Keywords and phrases:

Public-Key Encryption, White-Box Learning

Funding:

Yanyi Liu: Research partly supported by NSF CNS-2149305.

Noam Mazor: Research partly supported by NSF CNS-2149305, AFOSR Award FA9550-23-1-0312 and AFOSR Award FA9550-23-1-0387 and ISF Award 2338/23.

Rafael Pass: Supported in part by NSF Award CNS 2149305, AFOSR Award FA9550-23-1-0387, AFOSR Award FA9550-23-1-0312 and AFOSR Award FA9550-24-1-0267 and ISF Award 2338/23. Any opinions, findings and conclusions or recommendations expressed in this material are those of the author(s) and do not necessarily reflect the views of the United States Government, or the AFOSR.

Copyright and License:

2012 ACM Subject Classification:

Theory of computation

\rightarrow

Computational complexity and cryptography

Editors:

Raghu Meka

Series and Publisher:

Leibniz International Proceedings in Informatics, Schloss Dagstuhl – Leibniz-Zentrum für Informatik

1 Introduction

Public-Key Encryption (PKE) [12, 31] is one of the most central cryptographic primitives enabling secure communication on the Internet: it is the primitive that enables entities that have not physically met to engage in confidential conversations and collaborations.

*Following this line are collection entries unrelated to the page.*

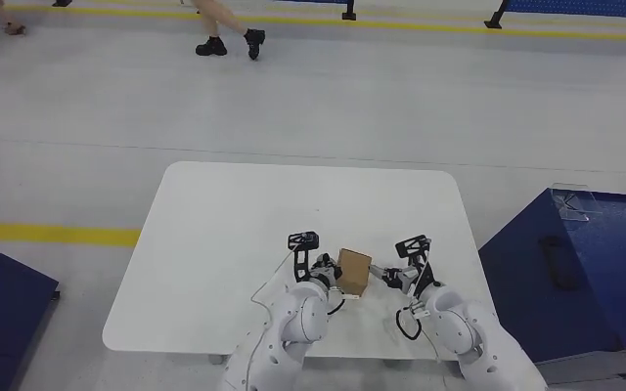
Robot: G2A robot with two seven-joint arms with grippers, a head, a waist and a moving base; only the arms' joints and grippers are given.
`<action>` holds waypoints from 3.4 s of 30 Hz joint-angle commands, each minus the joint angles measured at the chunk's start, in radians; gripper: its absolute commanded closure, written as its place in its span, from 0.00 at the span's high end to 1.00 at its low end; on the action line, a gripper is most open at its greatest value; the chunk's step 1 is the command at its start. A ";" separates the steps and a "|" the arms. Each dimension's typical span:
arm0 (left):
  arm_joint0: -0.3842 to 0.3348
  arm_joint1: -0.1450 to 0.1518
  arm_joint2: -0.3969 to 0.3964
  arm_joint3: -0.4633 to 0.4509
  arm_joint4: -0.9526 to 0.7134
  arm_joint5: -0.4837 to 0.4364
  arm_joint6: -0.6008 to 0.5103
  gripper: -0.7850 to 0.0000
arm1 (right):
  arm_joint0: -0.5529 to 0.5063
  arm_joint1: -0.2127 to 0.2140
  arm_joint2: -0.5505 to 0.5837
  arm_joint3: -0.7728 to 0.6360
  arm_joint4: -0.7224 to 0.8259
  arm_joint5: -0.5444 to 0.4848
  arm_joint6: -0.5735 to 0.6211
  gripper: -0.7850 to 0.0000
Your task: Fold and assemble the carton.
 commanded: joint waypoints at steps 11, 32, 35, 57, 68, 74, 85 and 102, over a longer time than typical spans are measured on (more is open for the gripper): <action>0.119 0.009 -0.009 -0.191 0.054 0.003 0.215 0.00 | -0.002 0.001 0.082 0.007 0.074 0.005 -0.004 1.00; -0.001 -0.071 0.245 0.071 0.170 0.009 0.245 0.00 | 0.005 -0.002 0.128 0.025 0.174 0.047 0.021 1.00; -0.005 -0.077 0.244 0.087 0.162 0.020 0.253 0.00 | 0.005 -0.002 0.128 0.025 0.174 0.047 0.021 1.00; 0.032 -0.093 0.214 0.065 0.167 0.030 0.304 0.00 | 0.005 -0.002 0.128 0.025 0.174 0.047 0.021 1.00; 0.030 -0.101 0.196 0.082 0.167 0.022 0.320 0.00 | 0.005 -0.002 0.128 0.025 0.174 0.047 0.021 1.00; 0.053 -0.096 0.174 0.063 0.180 0.022 0.310 0.00 | 0.005 -0.002 0.128 0.025 0.174 0.047 0.021 1.00; 0.064 -0.094 0.167 0.043 0.191 0.011 0.323 0.00 | 0.005 -0.002 0.128 0.025 0.174 0.047 0.021 1.00; 0.224 -0.027 0.146 -0.224 0.240 -0.083 0.494 0.02 | 0.005 -0.002 0.128 0.025 0.174 0.047 0.021 1.00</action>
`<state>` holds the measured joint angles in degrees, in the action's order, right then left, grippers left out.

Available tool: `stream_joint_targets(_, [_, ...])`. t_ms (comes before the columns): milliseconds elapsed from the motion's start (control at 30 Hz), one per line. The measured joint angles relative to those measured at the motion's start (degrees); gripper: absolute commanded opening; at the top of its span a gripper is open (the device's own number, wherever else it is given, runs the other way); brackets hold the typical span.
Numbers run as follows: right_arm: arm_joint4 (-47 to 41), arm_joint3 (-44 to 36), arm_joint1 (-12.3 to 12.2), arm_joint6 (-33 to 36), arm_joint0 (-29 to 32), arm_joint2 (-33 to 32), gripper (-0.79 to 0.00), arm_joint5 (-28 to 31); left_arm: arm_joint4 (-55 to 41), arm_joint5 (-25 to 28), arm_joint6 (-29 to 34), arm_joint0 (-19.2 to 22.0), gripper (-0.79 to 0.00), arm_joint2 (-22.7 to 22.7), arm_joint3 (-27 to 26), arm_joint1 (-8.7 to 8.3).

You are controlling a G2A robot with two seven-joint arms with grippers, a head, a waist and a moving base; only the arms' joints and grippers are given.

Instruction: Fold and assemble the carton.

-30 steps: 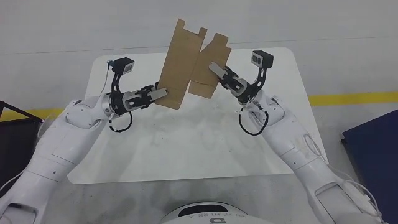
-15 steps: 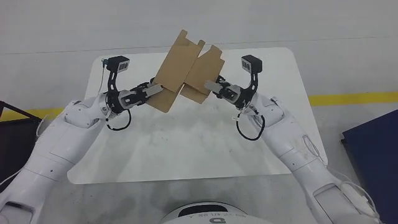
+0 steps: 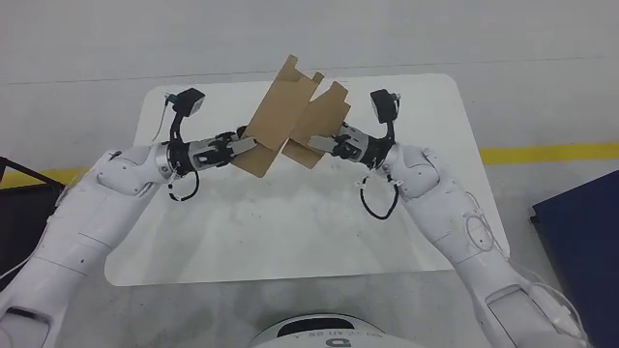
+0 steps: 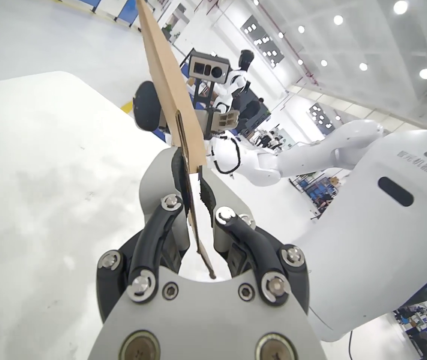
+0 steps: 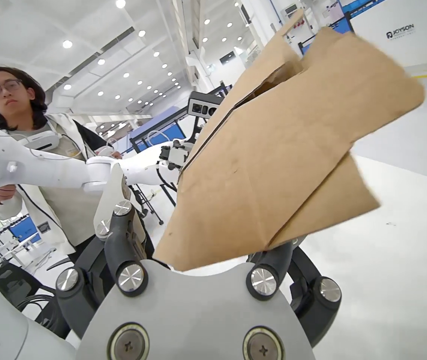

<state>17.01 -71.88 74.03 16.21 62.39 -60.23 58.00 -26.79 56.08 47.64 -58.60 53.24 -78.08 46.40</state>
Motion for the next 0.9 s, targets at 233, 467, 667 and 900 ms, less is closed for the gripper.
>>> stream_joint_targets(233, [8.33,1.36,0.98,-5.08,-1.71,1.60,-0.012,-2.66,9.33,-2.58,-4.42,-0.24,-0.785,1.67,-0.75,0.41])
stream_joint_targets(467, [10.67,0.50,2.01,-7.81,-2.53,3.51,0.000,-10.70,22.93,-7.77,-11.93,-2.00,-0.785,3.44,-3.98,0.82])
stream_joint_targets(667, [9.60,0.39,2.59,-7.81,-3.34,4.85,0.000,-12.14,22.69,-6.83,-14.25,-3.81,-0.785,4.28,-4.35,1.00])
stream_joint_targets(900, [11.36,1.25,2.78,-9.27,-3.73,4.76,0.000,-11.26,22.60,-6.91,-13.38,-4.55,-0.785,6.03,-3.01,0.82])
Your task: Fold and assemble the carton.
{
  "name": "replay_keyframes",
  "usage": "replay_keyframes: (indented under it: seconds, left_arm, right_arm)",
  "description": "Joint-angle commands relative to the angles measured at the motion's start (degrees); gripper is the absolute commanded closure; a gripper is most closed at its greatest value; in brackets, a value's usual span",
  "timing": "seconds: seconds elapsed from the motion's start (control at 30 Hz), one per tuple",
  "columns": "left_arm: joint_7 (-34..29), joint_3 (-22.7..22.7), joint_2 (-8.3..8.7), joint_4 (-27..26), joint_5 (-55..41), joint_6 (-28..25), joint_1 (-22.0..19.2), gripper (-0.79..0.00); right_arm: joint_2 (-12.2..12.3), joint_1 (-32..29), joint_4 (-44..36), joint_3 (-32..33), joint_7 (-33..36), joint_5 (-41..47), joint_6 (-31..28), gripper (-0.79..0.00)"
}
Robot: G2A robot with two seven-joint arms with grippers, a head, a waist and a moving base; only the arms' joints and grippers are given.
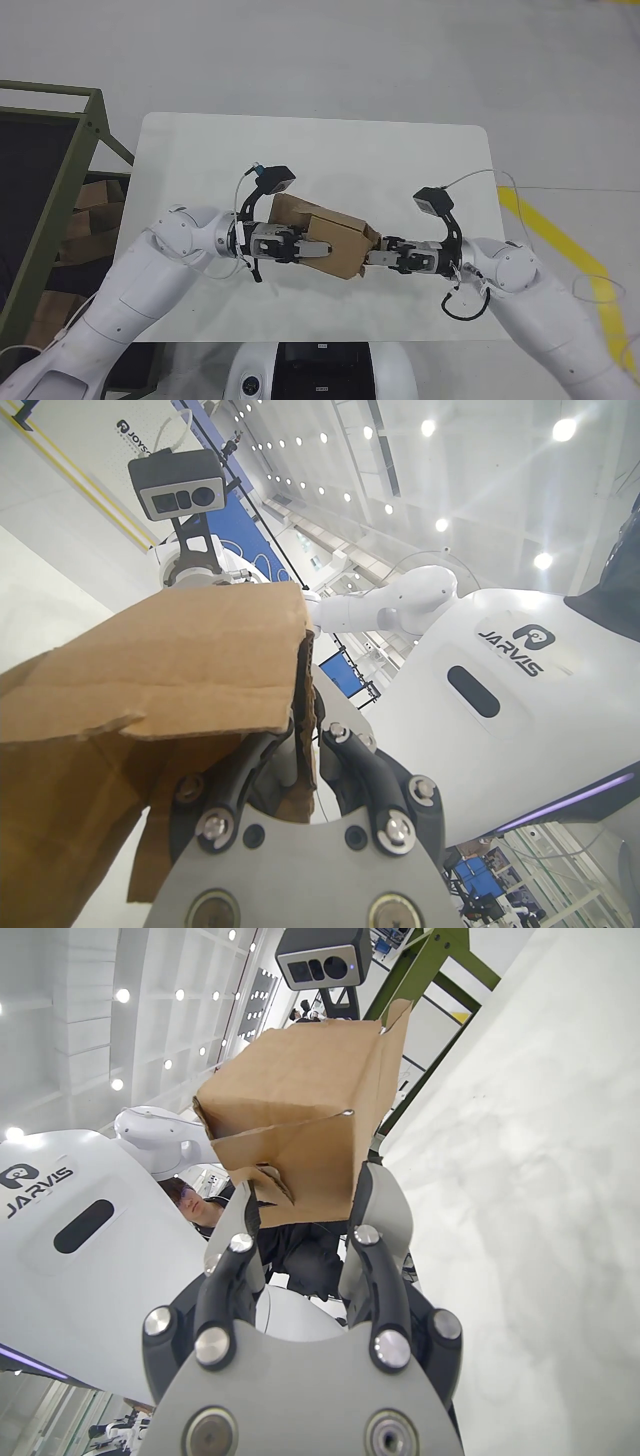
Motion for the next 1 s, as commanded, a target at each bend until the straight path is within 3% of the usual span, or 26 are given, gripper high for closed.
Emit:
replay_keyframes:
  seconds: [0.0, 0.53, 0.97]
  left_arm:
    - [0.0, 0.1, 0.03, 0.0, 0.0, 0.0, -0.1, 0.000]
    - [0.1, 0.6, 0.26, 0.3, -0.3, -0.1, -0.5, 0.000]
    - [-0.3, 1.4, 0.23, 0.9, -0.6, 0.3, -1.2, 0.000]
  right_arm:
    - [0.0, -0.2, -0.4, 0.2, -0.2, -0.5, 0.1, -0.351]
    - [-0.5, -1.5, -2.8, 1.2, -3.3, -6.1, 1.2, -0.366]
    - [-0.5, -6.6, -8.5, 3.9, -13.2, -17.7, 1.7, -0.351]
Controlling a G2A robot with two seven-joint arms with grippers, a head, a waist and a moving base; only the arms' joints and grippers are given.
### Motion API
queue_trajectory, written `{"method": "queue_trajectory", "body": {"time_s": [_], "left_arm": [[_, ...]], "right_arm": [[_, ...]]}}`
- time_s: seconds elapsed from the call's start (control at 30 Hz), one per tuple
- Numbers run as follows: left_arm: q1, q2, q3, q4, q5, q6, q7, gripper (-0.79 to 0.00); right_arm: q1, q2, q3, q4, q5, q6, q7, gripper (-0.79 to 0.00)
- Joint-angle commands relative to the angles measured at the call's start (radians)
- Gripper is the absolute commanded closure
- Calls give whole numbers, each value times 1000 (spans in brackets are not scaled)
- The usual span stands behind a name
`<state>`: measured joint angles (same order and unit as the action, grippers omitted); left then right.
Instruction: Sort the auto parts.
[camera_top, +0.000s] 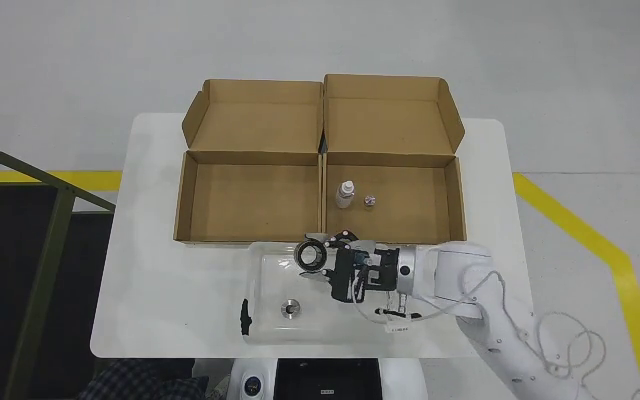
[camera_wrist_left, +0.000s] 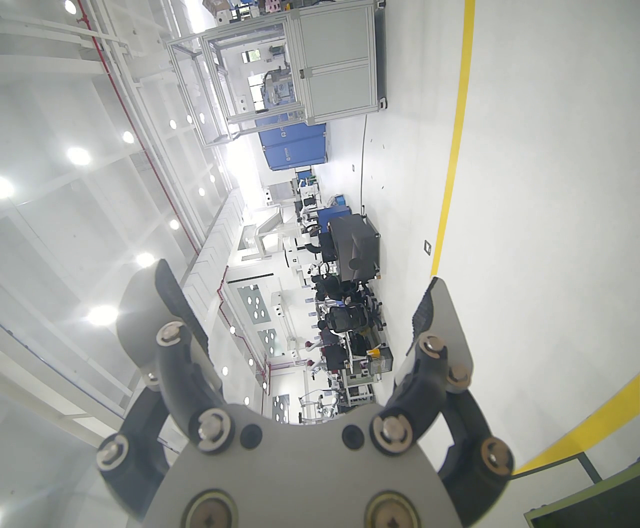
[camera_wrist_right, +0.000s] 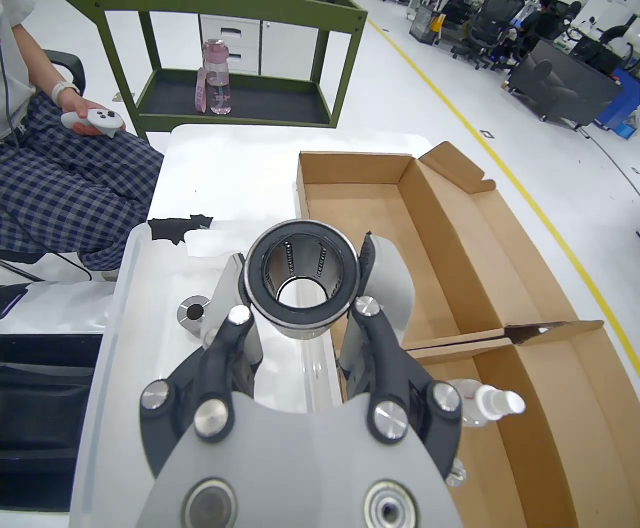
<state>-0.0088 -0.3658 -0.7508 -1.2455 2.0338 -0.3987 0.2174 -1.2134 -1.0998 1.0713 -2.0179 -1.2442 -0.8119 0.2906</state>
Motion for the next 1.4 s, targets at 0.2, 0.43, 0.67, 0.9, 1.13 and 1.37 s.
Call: {"method": "queue_trajectory", "body": {"time_s": [0.2,0.43,0.67,0.9,1.13,1.37], "left_arm": [[0,0,0,0,0,0,0,-785],[0,0,0,0,0,0,0,-785],[0,0,0,0,0,0,0,-785],[0,0,0,0,0,0,0,-785],[0,0,0,0,0,0,0,-785],[0,0,0,0,0,0,0,-785]], "right_arm": [[-62,18,105,-52,23,-4,-40,0],[-104,29,169,-81,34,-13,-70,0],[-129,36,204,-102,42,-10,-94,0],[-137,40,222,-109,51,-6,-107,0],[-128,41,213,-106,55,-2,-104,0],[-81,35,145,-77,46,8,-74,0]]}}
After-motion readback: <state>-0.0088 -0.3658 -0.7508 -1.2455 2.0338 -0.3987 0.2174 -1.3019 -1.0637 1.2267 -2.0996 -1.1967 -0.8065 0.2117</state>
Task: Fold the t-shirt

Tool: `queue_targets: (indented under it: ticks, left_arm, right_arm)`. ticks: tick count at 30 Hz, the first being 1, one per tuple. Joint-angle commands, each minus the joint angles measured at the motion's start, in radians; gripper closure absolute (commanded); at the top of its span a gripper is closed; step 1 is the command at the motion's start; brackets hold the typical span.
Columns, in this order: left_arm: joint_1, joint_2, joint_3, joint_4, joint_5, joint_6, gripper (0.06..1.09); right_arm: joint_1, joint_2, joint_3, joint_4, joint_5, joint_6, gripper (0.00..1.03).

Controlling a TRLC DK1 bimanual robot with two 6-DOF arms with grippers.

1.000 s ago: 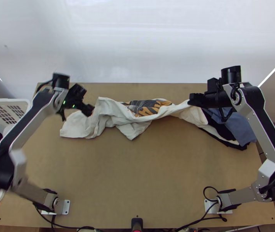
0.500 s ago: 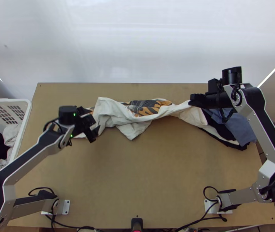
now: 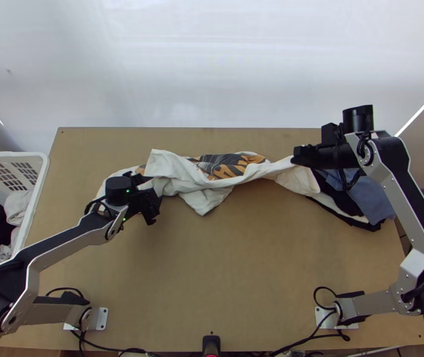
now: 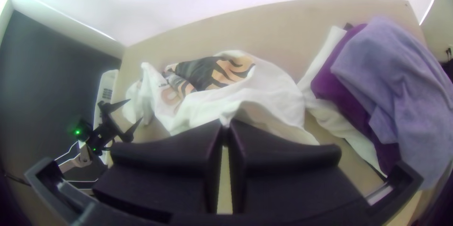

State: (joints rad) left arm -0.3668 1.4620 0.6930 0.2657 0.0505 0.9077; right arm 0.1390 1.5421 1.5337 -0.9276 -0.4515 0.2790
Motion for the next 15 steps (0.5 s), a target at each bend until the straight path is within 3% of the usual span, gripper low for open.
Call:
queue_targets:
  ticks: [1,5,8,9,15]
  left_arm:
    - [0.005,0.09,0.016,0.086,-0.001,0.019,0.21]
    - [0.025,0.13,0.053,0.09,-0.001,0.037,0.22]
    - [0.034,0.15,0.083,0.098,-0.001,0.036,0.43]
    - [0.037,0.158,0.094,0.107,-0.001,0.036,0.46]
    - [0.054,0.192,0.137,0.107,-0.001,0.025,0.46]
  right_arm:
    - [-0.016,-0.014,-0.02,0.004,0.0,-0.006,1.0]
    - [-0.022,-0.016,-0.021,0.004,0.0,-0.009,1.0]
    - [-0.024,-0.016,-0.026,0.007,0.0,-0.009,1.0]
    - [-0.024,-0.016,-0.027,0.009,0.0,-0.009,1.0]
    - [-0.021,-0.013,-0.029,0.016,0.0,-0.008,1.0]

In contrast to private-key primitives, such as symmetric-key encryption and digital signatures, that can be securely build from the minimal primitive of one-way functions (and for which many candidate problems are known), we only know of a handful of candidate hard problems from which public-key encryption can be constructed. More specifically, these include (a) number-theory problems based on either factoring [31, 29] or discrete logarithms [12, 13], (b) coding-theory based problems [27], (c) lattice problems as finding shortest/longest vectors in lattices [1, 30, 8], and (d) noisy linear-algebra based problems [2, 5]. Out of these, the number-theory based problems can be efficiently solved by quantum algorithms [32], and the coding-theory, lattice and noisy linear algebra problems are all very related – in essence, they can all be viewed as different instances of solving noisy systems of linear equations (on either particular natural distributions, or even in the worst-case, when restricting attention to systems of equations satisfying the condition that appropriate solutions exist.¹¹1In more detail, we require worst-case hardness to hold when conditioning on instances that define a lattice where the shortest vector is long compared to amount of noise.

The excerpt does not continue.